Metilasi atau glikosilasi pada atom 3,5- dan 4'-OH pada inti flavonoid menyebabkan geseran hipsokromik, khususnya pada pita I. Geseran tersebut sekitar 3-10 nm (pada pita I), menjadi 5-15 nm (pada pita I dan II) pada substitusi gugus 5-OH dan 12-17 nm pada substitusi 3-OH.


ISOFLAVON, FLAVANON, DAN DIHIDROFLAVONOL


Isoflavon, flavanon dan dihiroflavonol dikelompokkan manjadi satu karena kesamaan sifat dalam hal kurangnya konjugasi baik pada cincin A maupun B. Spektrum UV kelompok ini dapat dibedakan dari spektrum flavon dimana, intensitas absorpsi pita I lemah dan lebih menyerupai bahu bagi puncak pita II. Spektrum dari kelompok ini umumnya tidak dipengaruhi oleh pola oksigenasi dan substitusi pada cincin B. Namun, peningkatan oksigenasi pada cincin A menyebabkan geseran batokromik pada pita II, misal : 7,4'-dihydroxyisoflavone (249 nm), 5,7,4'-trihydroxyisoflavone (261 nm) dan 5,6,7,4'-tetrahydroxyisoflavone (270 nm).

Pada isoflavon, spektrum serapan pita II berada pada daerah 245-270 nm dan bahu pita I pada rentang 300-340 nm. 5-deoxyisoflavone (dan isoflavone 5-O-ethers) memiliki puncak pita II 7-17 nm lebih dekat dibanding 5-hydroxyisoflavone. Flavanon dan dihidroflavonol menunjukkan serapan maksimum pita II pada daerah 270-295 nm.

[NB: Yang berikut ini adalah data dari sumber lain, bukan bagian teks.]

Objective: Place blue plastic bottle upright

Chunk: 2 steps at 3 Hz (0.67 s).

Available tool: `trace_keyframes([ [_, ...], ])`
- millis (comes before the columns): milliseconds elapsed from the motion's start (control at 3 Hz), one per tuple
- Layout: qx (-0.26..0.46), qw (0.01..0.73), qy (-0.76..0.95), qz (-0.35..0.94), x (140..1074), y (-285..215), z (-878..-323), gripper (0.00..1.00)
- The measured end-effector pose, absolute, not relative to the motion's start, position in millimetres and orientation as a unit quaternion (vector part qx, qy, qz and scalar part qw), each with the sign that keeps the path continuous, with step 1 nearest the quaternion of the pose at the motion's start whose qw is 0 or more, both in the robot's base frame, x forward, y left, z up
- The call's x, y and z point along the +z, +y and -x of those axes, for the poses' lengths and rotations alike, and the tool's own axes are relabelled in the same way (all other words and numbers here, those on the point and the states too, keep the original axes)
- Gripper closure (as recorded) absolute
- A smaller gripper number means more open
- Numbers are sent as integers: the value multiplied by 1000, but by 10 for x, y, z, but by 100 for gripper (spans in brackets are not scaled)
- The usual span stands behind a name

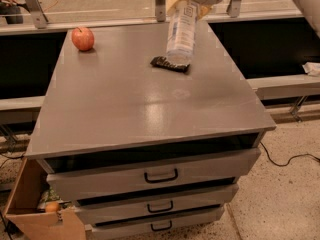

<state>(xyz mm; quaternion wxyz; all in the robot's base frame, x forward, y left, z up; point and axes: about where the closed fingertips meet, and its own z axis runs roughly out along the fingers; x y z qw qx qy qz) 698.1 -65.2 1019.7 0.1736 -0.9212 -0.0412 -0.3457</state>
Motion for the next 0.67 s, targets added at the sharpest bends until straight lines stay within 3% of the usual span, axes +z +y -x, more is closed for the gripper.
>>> trace_keyframes([
  [333,-340,252,-85,902,10160,-782,-7032,100],
  [667,-353,265,-121,889,10260,-741,-7040,100],
])
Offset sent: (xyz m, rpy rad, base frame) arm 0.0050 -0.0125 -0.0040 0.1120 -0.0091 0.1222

Sebagai isoflavon, tidak adanya gugus 5-OH bebas menyebabkan geseran hipsokromik 10-15 nm.


KALKON DAN AURON


Kalkon dan auron dikarakterisasi oleh adanya spektrum pita I yang dominan dan pita II yang relatif minor. Pita II kalkon pada 220-270 nm sedangkan pita I pada 340-390 nm meski hanya sebuah pita minor atau infleksi sering terjadi pada daerah 300-320 nm. Sebagaimana flavonoid, peningkatan oksigenasi umumnya menyebabkan geseran batokromik terutama pada pita I.

Pita I auron umumnya ditemukan pada 370-430 nm. Contoh auron di alam: hispidol (388 nm), dan maritimetin (413 nm). Metilasi atau glikosilasi pada gugus OH pada inti auron tidak menyebabkan perubahan spektrum yang bermakna.

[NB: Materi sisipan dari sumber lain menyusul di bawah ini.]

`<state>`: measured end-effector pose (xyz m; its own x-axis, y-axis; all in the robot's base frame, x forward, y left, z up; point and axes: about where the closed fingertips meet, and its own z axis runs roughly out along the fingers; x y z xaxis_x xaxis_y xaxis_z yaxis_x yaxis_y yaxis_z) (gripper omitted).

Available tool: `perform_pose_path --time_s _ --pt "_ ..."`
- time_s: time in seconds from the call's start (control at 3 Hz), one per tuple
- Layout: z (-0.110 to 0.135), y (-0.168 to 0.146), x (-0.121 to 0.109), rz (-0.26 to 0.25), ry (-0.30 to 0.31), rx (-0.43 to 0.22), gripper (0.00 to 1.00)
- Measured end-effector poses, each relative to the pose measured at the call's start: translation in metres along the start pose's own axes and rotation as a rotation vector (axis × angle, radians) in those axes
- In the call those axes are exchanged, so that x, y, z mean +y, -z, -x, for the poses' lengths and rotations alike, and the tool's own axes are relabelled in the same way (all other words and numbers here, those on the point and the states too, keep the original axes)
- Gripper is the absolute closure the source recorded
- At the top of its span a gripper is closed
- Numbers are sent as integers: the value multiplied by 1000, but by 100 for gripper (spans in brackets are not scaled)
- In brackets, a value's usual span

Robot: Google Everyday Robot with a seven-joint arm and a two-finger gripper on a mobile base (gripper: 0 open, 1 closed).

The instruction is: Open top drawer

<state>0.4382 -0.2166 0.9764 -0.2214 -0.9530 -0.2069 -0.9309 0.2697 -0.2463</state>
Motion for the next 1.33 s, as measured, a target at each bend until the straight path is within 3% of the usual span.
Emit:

ANTOSIANIDIN DAN ANTOSIANIN


Spektrum antosianidin beserta glikosidanya, dan antosianin umumnya diukur dalam larutan metanol yang mengandung 0.01% HCl. Beberapa variasi lokasi serapan maksimum akan terjadi ketika pelarut yang digunakan etanol/HCl dan air/HCl yang saling menggantikan.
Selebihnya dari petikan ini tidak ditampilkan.